Quantium Virtual Internship

Helena | Jan 31, 2021 min read

Here we will go through a supermarket transaction data to understand better our customer segments and their purchasing behaviors. The data and task is from a data analytics virtual work experience program I completed with Forage and Quantium, a leading data science and AI Firm with a track record of innovation in data science.

Code for this project is available on my github.

Overview

These tasks work through a common narrative, designed to replicate life in the Retail Analytics and Strategy team at Quantium.

Quantium has had a data partnership with a large supermarket brand for the last few years who provide transactional and customer data. We are goung through this problem as an analyst within the Quantium analytics team and are responsible for delivering highly valued data analytics and insights to help the business make strategic decisions.

The task

We need to analyse the data to understand current purchasing trends and behaviours.
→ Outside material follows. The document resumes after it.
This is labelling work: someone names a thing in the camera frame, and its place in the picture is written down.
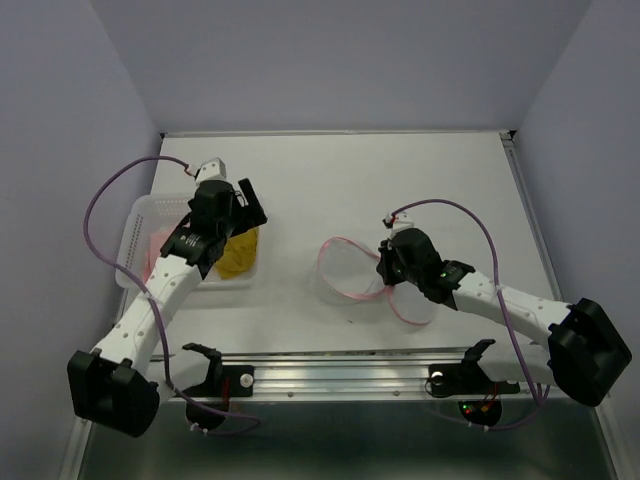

The client is particularly interested in customer segments and their chip purchasing behaviour.

Our insights need to have a commercial application as our end goal is to form a strategy based on the findings to provide a clear recommendation to the Category Manager.

Pre-processing

We will start with pre-processing our data before we get into analysing customer segments and sales.

High level data checks:

  • summaries of the data
  • find outliers and removing these
  • Check data formats and correct

Derive extra features:

  • pack size
  • brand name

Examine:

  • inconsistencies
  • missing data
  • correctly identified category items

Explore date

Straight away we see that date is in a strange format. This is an old excel date format of days after 30/12/1899. We will convert it to a regular date.

First day: 2018-07-01 00:00:00
Last day: 2019-06-30 00:00:00
Number of unique dates: 364

Looks like transactions from one day are missing (as there are usually 365 days per year and we found records for only 364 days.) The missing date is Christmas day December 25th 2018, when the shop is closed so it is not an anomaly.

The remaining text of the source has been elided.